Antigas formulações sobre Deus, desapareceram. Hemingway colocou na boca de Robert Jordan, personagem de “Por quem os sinos dobram”, o porquê de seu ateísmo. Para o autor, que testemunhara os horrores da Guerra Civil da Espanha, Deus não existe: “se existisse, Ele não teria permitido que eu visse o que vi com estes meus olhos”.

Por outro lado, escancarados os campos de concentração nazista, ficou claro que monstros existem. E como se multiplicam! Elie Wiesel narrou o dia em que assistiu ao enforcamento de um menino no pátio do campo onde estava preso. Perfilado, viu a criança agonizar, pendurada por minutos que pareciam uma eternidade. Ele lembra que o menino tinha “os olhos de um anjo feliz”. Na fila, Wiesel ouviu alguém perguntar: “Onde está Deus? Onde ele está? Onde está Deus, então?”. Uma voz respondeu em seu próprio coração: “Onde ele está? Ei-lo – está aqui, pendurado nesta forca”. Deus estava morto e o facínora, vivo.

Nunca testemunhei tantos horrores. Mas o pouco que vi bastou para eu refazer conceitos. Revisei o que entendia por Deus. Remexi na compreensão da vida. Distingui esperança de ilusão, ideal de compromisso, ingenuidade de realismo e comecei o árduo processo de reconstruir-me sem o imobilismo do pessimismo e sem a superficialidade do otimismo.

Depois de várias reformas, continuo a acreditar na possibilidade da vida, no potencial humano e no aparecimento de artesãos da história. Mesmo quando o encarceramento da bondade parece inexorável, vejo a bondade humana como a erva que rompe o cimento. Sob camadas de iniquidade, a virtude consegue vingar. Vinho bom pode vir do lagar onde se esmagam as uvas da ira. Creio no bem que ressurge, teimoso, como força existencial. Vivo com a esperança, sei que ventos imprevisíveis reacendem o pavio que fumega.

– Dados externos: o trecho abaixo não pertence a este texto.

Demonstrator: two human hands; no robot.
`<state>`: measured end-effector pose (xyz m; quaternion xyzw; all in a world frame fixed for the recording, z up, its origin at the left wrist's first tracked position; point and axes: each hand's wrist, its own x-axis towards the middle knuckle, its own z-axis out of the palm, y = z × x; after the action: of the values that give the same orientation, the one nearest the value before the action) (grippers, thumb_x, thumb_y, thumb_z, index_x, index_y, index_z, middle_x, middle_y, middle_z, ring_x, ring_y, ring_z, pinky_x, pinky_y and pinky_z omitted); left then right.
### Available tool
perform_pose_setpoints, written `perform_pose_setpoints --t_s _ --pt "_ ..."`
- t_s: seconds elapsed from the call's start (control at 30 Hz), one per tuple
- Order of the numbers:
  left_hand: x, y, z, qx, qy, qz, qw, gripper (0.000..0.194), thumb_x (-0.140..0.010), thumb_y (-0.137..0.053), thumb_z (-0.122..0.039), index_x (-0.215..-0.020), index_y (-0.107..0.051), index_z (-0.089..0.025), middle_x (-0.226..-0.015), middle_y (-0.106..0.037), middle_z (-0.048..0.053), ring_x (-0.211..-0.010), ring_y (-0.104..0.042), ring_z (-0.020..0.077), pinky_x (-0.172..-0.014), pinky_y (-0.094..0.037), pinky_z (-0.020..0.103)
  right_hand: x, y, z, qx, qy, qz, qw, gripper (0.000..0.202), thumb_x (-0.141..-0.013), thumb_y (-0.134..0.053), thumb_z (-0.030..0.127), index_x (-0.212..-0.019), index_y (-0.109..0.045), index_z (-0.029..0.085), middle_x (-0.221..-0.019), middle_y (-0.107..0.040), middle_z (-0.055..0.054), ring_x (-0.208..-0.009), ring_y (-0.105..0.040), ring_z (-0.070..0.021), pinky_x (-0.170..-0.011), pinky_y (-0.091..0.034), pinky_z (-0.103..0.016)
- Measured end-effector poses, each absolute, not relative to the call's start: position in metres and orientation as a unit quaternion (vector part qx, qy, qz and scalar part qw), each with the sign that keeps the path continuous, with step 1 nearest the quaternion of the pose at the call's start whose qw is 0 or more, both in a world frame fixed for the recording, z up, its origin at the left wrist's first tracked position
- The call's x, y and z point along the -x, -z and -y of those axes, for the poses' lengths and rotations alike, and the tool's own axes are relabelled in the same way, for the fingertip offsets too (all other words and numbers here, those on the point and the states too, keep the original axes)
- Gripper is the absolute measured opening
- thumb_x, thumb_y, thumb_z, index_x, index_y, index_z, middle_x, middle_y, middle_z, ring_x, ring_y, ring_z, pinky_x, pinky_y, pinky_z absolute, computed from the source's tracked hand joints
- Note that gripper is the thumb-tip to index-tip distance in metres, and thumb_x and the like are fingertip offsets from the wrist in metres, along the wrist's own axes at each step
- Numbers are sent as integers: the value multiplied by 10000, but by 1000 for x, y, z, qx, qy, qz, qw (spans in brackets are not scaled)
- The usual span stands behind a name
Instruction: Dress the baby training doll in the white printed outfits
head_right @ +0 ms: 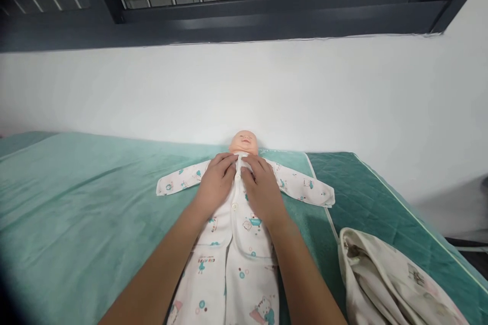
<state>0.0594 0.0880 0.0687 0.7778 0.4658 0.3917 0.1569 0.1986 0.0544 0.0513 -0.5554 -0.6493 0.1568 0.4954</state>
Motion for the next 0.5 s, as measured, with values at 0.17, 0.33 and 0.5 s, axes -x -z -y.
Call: perform_pose_setpoints --t_s 0.17,0.33,0.5 --pt "-59 -69 -88 -782 -386 -464 154 383 -969 -376 -205 -1231 -656 -195 -1261 -618 92 -1201 -551 232 -1068 -431 391 -199 -50 -56 554 -158 650 496 345 -970 -431 325 -1248 -617 239 -1359 -570 -69 -1290 -486 -215 -1132 -359 -434" --pt "-59 -69 -87 -791 -378 -462 139 402 -970 -357 -197 -1266 -628 -212 -1258 -613 89 -1197 -557 231 -1056 -438 391 -203 -43 -60 550 -123 678 472 376 -993 -391 340 -1272 -620 236 -1397 -550 -90 -1335 -463 -244 -1144 -359 -489" --pt "-59 -68 -86 -792 -373 -463 141 424 -969 -356 -203 -1308 -610 -234 -1271 -602 76 -1199 -549 232 -1050 -442 394 -207 -36 -61 504 -20 747 433 390 -998 -340 270 -1302 -582 227 -1383 -571 -129 -1355 -448 -287 -1108 -381 -563"
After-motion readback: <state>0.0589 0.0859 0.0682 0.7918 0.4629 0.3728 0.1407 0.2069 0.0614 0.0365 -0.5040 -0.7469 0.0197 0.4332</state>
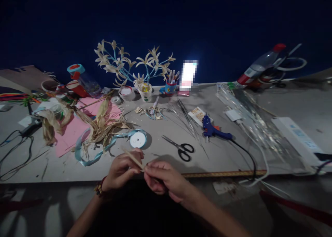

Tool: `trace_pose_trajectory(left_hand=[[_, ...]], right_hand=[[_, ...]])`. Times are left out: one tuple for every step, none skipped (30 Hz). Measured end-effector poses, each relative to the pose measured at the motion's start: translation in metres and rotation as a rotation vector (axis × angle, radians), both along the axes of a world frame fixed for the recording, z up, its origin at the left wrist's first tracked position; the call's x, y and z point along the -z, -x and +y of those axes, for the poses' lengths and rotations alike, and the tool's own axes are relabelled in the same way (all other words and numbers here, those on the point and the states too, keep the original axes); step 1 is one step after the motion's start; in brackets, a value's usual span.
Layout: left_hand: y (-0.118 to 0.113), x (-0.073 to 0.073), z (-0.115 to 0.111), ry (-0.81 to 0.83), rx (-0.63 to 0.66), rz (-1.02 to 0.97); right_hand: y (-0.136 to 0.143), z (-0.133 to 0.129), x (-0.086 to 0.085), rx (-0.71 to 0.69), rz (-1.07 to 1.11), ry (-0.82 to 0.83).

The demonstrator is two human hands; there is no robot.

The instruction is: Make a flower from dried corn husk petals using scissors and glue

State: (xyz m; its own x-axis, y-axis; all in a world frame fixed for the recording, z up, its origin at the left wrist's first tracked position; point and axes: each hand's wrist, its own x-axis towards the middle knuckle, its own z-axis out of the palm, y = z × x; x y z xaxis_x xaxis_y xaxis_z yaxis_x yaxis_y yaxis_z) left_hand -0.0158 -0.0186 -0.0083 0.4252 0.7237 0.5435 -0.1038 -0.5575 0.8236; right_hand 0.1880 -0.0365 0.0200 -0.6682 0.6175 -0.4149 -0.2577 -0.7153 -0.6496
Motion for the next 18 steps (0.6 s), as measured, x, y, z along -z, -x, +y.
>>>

Vinicius de Moraes, logo após a II Guerra Mundial, em 1946, disse que “o pranto que choramos juntos há de ser água para lavar dos corações o ódio e das inteligências o mal entendido”. Sim, a humanidade é viável – caso contrário já estaria sepultada com os dinossauros – mesmo em meio a tanta ferocidade.

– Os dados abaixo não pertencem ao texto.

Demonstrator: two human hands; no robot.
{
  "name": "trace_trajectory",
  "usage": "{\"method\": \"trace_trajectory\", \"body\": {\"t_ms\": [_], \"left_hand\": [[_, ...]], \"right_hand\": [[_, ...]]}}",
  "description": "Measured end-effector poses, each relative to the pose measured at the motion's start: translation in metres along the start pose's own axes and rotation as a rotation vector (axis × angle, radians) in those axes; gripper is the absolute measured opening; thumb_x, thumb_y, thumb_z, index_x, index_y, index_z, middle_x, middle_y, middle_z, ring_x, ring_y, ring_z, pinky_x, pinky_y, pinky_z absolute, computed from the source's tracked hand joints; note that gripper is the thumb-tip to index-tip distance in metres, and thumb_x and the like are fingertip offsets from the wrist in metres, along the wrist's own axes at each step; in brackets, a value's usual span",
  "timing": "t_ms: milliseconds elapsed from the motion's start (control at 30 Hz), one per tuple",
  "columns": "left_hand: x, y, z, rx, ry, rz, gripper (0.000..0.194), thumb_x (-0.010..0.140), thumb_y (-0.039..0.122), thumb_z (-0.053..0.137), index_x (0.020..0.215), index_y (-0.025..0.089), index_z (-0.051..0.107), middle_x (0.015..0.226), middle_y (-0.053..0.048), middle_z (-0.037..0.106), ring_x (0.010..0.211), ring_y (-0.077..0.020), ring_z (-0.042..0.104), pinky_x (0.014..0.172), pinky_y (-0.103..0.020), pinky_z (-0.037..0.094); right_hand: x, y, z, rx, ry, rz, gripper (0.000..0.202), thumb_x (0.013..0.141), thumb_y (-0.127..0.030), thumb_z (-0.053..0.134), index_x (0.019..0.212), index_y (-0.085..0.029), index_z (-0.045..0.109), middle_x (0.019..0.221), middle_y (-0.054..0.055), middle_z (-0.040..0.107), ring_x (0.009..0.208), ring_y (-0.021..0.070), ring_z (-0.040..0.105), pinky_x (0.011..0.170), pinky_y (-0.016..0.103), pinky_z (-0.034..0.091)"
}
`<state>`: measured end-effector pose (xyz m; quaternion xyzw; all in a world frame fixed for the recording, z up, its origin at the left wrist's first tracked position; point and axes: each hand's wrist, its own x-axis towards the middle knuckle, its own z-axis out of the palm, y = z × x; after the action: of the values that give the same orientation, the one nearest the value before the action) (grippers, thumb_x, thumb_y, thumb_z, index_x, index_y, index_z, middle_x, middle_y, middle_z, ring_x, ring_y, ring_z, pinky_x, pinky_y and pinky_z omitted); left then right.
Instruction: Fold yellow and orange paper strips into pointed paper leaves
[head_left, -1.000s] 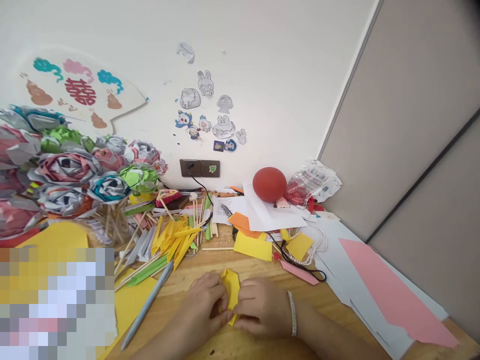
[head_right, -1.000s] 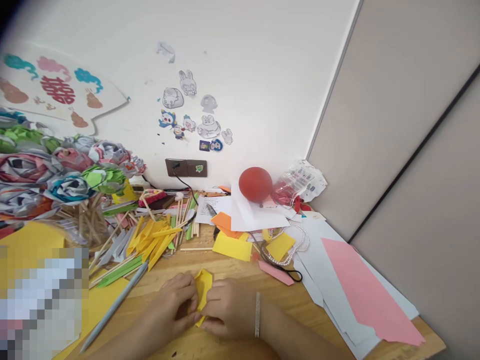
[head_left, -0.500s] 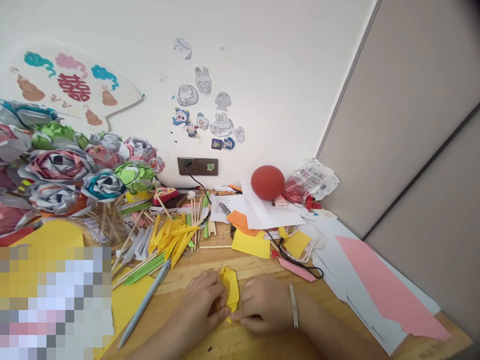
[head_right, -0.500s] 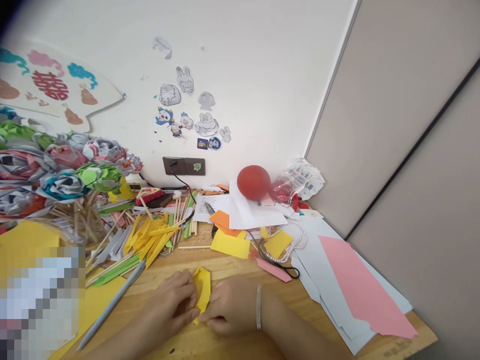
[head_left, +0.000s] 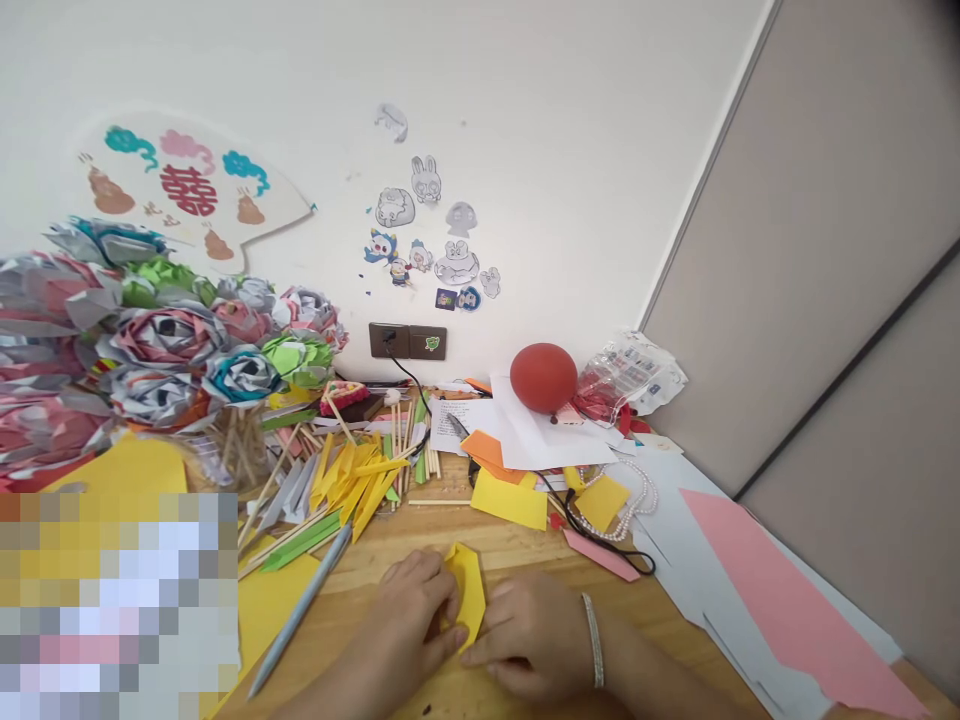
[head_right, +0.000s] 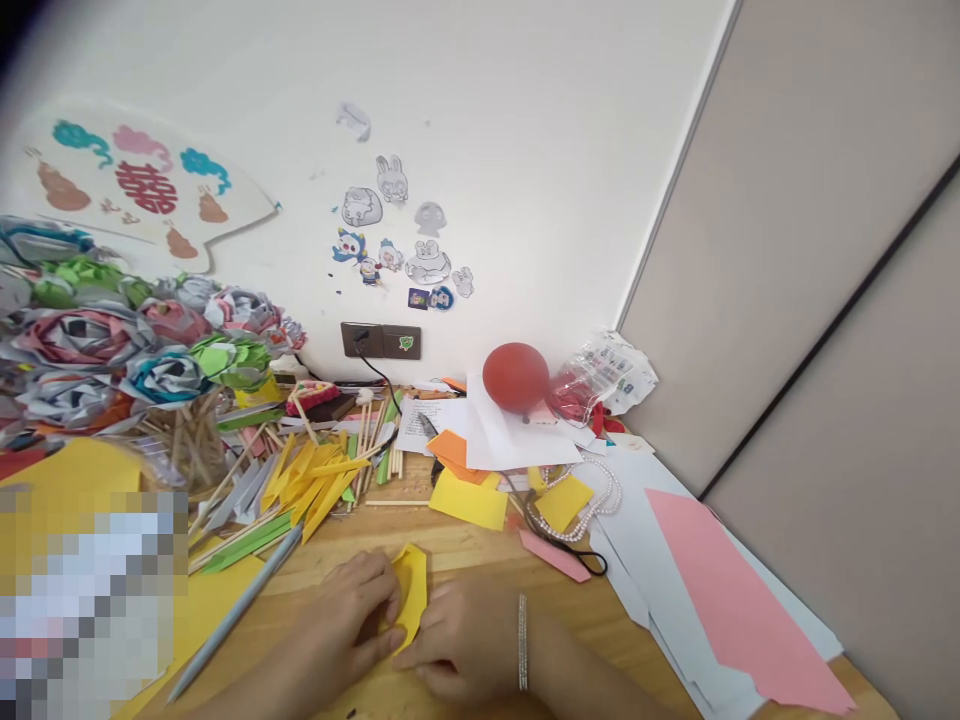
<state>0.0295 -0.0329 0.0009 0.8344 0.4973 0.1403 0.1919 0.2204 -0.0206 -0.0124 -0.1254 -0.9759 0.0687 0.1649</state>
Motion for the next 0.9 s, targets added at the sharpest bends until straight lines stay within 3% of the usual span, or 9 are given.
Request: {"method": "trace_trajectory", "body": {"t_ms": [200,300,533,633,733,900], "left_hand": [[-0.003,-0.006,-0.006,0.171,0.079,-0.106,0.013,0.074,0.032,0.062,0.077,0.021,0.058,0.087,-0.004,0.059,0.086,-0.0245,0.053,0.076,-0.037,0.038],[-0.001,-0.020,-0.006,0.297,0.168,-0.118,0.011,0.080,0.028,0.055,0.084,0.019,0.060,0.090,-0.007,0.061,0.088,-0.0262,0.055,0.079,-0.040,0.041],[0.007,-0.053,0.003,0.260,0.344,0.336,0.032,0.091,0.018,0.034,0.111,0.023,0.058,0.115,-0.005,0.064,0.104,-0.0196,0.059,0.089,-0.035,0.049],[0.006,-0.055,0.003,0.282,0.316,0.420,0.033,0.092,0.017,0.033,0.113,0.023,0.058,0.116,-0.004,0.064,0.108,-0.0189,0.058,0.092,-0.034,0.049],[0.005,-0.050,0.000,0.317,0.279,0.500,0.032,0.093,0.013,0.033,0.110,0.023,0.058,0.114,-0.003,0.065,0.108,-0.0179,0.057,0.095,-0.033,0.046],[0.003,-0.036,-0.006,0.343,0.233,0.510,0.027,0.093,0.012,0.034,0.088,0.020,0.060,0.093,-0.003,0.067,0.089,-0.0177,0.060,0.084,-0.029,0.049]], "right_hand": [[-0.002,0.002,0.002,0.001,-0.077,0.036,0.026,0.077,-0.013,0.045,0.089,-0.018,0.068,0.063,0.000,0.066,0.056,0.0134,0.053,0.060,0.025,0.040],[-0.003,0.004,0.001,0.024,-0.069,0.050,0.026,0.077,-0.013,0.046,0.090,-0.019,0.068,0.063,0.000,0.063,0.059,0.0141,0.053,0.062,0.025,0.041],[-0.006,0.018,-0.014,0.001,0.009,0.176,0.017,0.068,-0.009,0.051,0.075,-0.019,0.063,0.070,0.001,0.059,0.068,0.0141,0.050,0.067,0.025,0.039],[-0.008,0.023,-0.019,-0.112,-0.021,0.251,0.002,0.073,-0.020,0.058,0.074,-0.019,0.058,0.073,0.001,0.059,0.071,0.0155,0.049,0.067,0.028,0.036],[-0.010,0.027,-0.019,-0.259,-0.055,0.296,0.019,0.077,-0.036,0.062,0.075,-0.019,0.056,0.076,0.002,0.058,0.073,0.0171,0.048,0.066,0.030,0.034],[-0.010,0.035,-0.011,-0.395,-0.067,0.281,0.018,0.083,-0.034,0.059,0.076,-0.017,0.055,0.079,0.002,0.059,0.074,0.0170,0.048,0.067,0.031,0.033]]}}
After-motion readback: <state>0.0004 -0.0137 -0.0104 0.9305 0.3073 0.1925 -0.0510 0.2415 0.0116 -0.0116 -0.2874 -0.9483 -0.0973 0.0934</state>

A maldade, mesmo universal, mesmo arraigada, não conseguiu asfixiar o bem. Os patifes têm maior visibilidade, os canalhas amedrontam, sórdidos intimidam, contudo, “onde abundou o pecado, superabundou a graça”. Por mais que o ímpio resfolegue ódio e o tirano oprima, a morte os alcançará. Eles passarão e o lento fluir da história continuará. Basta um fiapo de luz para que se desperte fome e sede de justiça em alguém. De onde menos se espera nascerão vigorosos esforços de paz.

Os Judas, os Brutus, os Pinochets, os Husseins, os Bushes, sumirão pelo esgoto da irrelevância. No fim, quando o Diretor da peça entrar no palco e avisar que o espetáculo acabou, o malvado será apenas uma nódoa. Ele próprio se condenará como personagem da Divina Comédia. E deixará, como único legado, a possibilidade de gerar indignação nos que acreditam em outro mundo possível.

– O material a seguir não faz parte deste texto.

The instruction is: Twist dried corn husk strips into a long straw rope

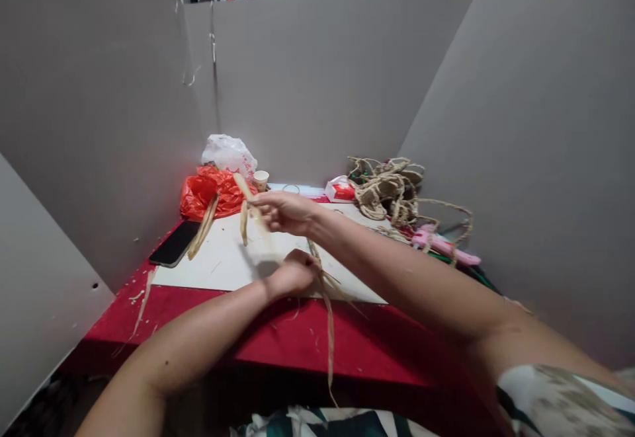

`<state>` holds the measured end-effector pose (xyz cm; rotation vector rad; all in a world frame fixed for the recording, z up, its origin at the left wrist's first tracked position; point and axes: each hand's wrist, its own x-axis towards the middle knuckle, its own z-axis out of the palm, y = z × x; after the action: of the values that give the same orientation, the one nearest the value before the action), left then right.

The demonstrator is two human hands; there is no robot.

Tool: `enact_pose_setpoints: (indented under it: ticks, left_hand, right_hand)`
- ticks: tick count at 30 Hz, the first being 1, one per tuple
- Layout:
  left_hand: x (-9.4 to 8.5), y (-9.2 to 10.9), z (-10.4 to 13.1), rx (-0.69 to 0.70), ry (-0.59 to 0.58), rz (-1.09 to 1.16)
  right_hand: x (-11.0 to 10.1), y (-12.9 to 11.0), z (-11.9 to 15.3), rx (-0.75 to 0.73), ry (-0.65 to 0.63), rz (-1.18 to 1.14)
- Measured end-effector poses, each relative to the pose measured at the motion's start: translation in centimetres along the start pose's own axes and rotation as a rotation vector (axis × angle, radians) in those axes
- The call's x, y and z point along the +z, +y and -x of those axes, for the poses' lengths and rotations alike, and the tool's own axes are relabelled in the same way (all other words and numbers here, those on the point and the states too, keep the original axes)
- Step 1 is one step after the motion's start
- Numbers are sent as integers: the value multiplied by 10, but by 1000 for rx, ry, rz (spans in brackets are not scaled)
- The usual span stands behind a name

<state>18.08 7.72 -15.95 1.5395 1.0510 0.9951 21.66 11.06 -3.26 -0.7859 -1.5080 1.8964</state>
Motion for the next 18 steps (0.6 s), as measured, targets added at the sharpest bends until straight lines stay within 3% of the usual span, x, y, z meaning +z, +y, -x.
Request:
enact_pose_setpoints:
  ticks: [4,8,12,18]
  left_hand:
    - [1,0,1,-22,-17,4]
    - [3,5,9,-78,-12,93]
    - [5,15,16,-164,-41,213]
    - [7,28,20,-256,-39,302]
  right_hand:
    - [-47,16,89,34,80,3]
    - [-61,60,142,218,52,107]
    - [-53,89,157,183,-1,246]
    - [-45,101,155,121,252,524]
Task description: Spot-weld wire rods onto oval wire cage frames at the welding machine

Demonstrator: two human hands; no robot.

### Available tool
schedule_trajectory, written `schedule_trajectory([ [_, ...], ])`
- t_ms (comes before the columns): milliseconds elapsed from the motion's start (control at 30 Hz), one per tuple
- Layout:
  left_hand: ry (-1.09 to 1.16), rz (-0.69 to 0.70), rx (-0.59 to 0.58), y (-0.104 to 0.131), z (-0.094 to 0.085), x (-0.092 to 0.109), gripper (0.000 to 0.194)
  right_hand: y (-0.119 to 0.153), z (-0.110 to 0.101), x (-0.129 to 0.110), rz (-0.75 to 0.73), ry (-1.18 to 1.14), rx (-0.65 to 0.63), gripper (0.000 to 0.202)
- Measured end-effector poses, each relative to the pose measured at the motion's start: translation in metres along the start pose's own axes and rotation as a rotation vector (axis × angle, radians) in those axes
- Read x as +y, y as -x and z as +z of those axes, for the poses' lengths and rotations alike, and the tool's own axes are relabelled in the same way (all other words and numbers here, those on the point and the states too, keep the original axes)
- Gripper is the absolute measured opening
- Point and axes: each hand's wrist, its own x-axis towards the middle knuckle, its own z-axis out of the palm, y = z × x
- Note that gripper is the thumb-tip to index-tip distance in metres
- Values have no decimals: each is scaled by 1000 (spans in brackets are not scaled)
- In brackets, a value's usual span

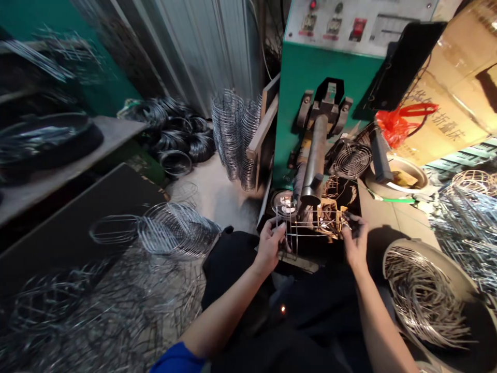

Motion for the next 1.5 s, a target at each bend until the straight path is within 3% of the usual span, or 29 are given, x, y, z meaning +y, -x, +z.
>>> schedule_trajectory([
  [100,107,-225,21,54,-17,-20,42,36,-26,19,207,83,-70,45],
  [200,-83,-454,-58,106,-60,-29,43,63,-44,27,416,140,-255,46],
  [267,-399,-497,-137,117,-89,-19,44,71,-43,24,383,238,-422,43],
  [333,-695,-364,-145,103,-104,-4,41,70,-29,17,273,416,-590,39],
  [400,-843,-150,-174,74,-101,4,38,65,-8,8,219,625,-704,36],
  [467,-1076,165,-220,43,-89,2,36,62,12,-1,216,788,-761,36],
  [500,-1174,310,-220,30,-83,-3,32,63,19,-5,205,821,-772,36],
  [567,-1272,473,-212,12,-74,-13,24,67,25,-11,171,763,-743,35],
  [767,-1414,585,-253,1,-78,-30,31,89,15,-8,85,360,-426,40],
  [933,-1544,624,-314,-7,-71,-23,29,80,16,-16,159,275,-448,46],
  [1167,-1594,732,-337,-28,-45,8,27,45,24,-40,-123,429,-350,39],
  [1500,-1664,786,-321,-35,-35,26,21,26,38,-44,-168,424,-308,33],
])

Mesmo na sordidez contemporânea, o justo acena com a aurora de uma Nova Cidade; aguarda, como sentinela, a luz da aurora virar dia perfeito. O profeta do desespero tenta, mas homens e mulheres de bem resistem. É necessário que lampejos de esperança brotem nos atos simples de bordadeiras, poetisas, teólogas, operários, jornalistas, lavradores.

O milênio começou com poucas opções. Carpideiras choram no velório dos ideais – foram contratadas para despistar a festa do Grande Capital. Na ressaca do baile progressista, alguns não acreditam que sobará ânimo para o enfrentamento do desastre sócio-ambiental. Entretanto, a Imago Dei – imagem de Deus – nos olhos das crianças convida a humanidade a não entregar os pontos.

A doença que nos aflige não é para a morte. Ainda dá para virar o jogo. Enquanto pequeninos mantiverem louvor à vida e homens e mulheres não se ajoelharem no altar do cinismo, a promessa continua de pé: “Os mansos herdarão a terra”.